- WHAT TO PRODUCE -
When you reach the line with "Exam Question 7: Identify the clear" in the data below, begin printing lines exactly, and stop once the line with "Exam Question 7: Identify the person's left forearm" has been printed.

START DATA FOR REVIEW

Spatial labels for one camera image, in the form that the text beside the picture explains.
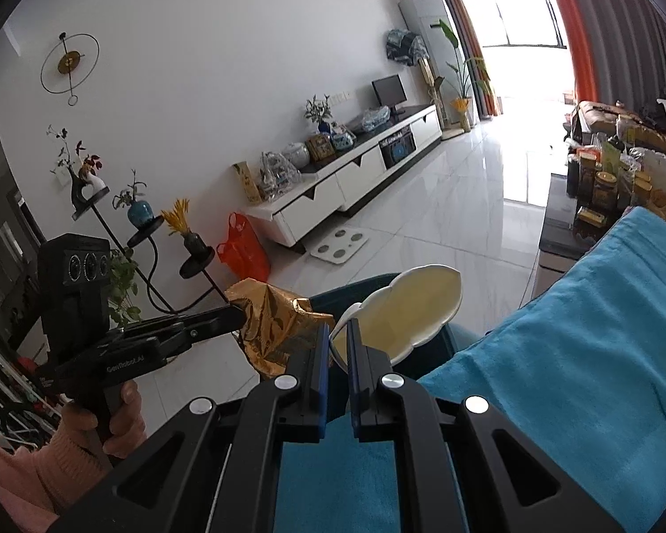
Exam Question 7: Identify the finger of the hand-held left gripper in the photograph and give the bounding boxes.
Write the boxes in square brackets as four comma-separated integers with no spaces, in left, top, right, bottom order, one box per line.
[161,324,246,365]
[125,302,248,341]

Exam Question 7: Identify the balcony window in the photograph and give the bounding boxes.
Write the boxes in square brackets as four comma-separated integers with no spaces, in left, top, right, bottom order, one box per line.
[460,0,570,52]

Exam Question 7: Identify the blue white porcelain pot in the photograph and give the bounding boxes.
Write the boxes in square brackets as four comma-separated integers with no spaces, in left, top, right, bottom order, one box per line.
[329,121,357,151]

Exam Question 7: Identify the white leaf-shaped plate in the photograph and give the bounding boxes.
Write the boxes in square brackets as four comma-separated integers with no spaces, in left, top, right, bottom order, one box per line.
[330,263,463,370]

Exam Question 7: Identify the green trailing plant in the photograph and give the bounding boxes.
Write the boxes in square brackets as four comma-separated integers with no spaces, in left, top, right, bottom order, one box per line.
[107,247,143,328]

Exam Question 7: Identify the grey orange striped curtain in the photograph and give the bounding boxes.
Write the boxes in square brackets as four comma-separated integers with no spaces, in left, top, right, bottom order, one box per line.
[411,0,496,119]

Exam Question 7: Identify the black monitor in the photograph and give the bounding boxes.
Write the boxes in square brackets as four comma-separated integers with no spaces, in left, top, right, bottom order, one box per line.
[371,74,408,115]

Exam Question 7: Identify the group of jars and packets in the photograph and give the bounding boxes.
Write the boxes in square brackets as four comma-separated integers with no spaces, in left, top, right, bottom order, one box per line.
[565,115,666,234]

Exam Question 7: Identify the gold foil bag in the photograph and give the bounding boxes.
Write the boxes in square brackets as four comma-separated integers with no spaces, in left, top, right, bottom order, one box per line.
[225,276,335,381]

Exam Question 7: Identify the white TV cabinet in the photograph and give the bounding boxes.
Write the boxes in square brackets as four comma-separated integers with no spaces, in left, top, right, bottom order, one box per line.
[243,103,444,248]

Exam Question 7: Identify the white bathroom scale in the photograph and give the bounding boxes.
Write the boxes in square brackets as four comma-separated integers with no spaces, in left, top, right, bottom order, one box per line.
[309,227,370,266]

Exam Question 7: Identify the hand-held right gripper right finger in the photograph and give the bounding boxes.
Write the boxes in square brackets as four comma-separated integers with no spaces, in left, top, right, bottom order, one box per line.
[347,319,625,533]

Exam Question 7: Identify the clear plastic bag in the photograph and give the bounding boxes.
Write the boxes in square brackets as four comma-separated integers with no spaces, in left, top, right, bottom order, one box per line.
[259,151,304,201]

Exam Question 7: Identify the person's left forearm pink sleeve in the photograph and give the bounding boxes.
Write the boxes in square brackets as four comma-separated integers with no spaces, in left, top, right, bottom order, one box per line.
[0,427,115,517]

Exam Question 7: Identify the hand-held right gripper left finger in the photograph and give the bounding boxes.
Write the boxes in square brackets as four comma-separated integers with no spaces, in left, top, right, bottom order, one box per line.
[50,323,330,533]

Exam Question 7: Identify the tall gold floor ornament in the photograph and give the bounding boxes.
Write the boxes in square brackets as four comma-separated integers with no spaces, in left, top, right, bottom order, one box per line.
[418,58,448,124]

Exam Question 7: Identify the bonsai in blue pot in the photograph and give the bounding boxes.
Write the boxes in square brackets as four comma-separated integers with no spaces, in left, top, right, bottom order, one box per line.
[303,94,334,137]

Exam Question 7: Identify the dark vase yellow flowers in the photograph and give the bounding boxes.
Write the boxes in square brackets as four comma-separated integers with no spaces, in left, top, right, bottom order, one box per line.
[161,197,206,257]

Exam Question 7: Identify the kraft paper pouch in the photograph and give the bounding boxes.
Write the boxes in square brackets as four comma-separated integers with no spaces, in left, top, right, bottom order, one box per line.
[640,152,666,223]

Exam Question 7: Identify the white ceramic jar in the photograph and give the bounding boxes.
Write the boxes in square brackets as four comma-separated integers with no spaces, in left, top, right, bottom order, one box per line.
[281,143,311,171]

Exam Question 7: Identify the blue patterned cloth bundle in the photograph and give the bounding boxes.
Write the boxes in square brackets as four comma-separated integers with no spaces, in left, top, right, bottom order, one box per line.
[385,28,426,68]

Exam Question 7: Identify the person's left hand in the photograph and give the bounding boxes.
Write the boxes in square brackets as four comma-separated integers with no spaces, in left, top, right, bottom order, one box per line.
[60,380,148,461]

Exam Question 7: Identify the plastic wrapped tray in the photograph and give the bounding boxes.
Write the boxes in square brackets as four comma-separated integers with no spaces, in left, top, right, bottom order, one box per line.
[354,106,391,133]

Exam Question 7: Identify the white vase red flowers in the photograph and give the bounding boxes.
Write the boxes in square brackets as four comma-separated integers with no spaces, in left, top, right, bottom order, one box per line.
[47,124,110,202]

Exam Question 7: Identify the orange plastic bag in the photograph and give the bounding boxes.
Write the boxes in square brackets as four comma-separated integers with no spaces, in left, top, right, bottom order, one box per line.
[216,212,272,284]

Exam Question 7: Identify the metal drying rack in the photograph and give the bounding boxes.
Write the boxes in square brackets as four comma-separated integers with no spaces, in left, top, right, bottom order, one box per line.
[0,338,63,446]

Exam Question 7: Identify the blue towel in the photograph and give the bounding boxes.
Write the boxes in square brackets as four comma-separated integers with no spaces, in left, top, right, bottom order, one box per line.
[272,205,666,533]

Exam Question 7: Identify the dark glass coffee table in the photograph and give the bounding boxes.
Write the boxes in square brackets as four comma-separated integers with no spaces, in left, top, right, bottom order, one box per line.
[537,171,636,307]

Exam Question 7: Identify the brown sofa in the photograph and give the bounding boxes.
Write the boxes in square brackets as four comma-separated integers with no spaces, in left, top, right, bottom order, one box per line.
[576,99,666,157]

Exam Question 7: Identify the blue vase with plant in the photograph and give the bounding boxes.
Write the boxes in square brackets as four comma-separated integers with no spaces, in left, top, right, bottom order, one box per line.
[112,169,157,228]

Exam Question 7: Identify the black appliance with blue display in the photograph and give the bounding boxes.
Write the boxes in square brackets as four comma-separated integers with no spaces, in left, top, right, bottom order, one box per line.
[378,130,417,168]

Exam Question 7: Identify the round wire wall clock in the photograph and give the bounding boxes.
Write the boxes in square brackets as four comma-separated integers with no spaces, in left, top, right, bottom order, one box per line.
[40,32,100,106]

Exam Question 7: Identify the tall leafy plant yellow pot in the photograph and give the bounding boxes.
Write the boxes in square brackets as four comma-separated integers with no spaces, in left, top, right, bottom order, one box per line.
[437,18,488,133]

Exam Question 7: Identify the white standing air conditioner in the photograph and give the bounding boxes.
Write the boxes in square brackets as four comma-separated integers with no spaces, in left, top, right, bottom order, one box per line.
[398,0,468,119]

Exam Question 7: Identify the black tiered plant stand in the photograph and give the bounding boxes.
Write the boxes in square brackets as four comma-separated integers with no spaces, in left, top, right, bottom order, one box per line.
[69,186,239,317]

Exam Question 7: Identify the yellow carton box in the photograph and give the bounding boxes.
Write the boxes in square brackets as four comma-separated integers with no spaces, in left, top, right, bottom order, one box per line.
[232,161,263,204]

END DATA FOR REVIEW

- SOLUTION TO THIS EXERCISE -
Exam Question 7: Identify the clear plastic bag in the photograph and give the bounding boxes.
Write the boxes in square brackets as four comma-separated integers with no spaces, in left, top, right, bottom order, one box per line.
[259,151,304,201]

Exam Question 7: Identify the person's left forearm pink sleeve in the photograph and give the bounding boxes.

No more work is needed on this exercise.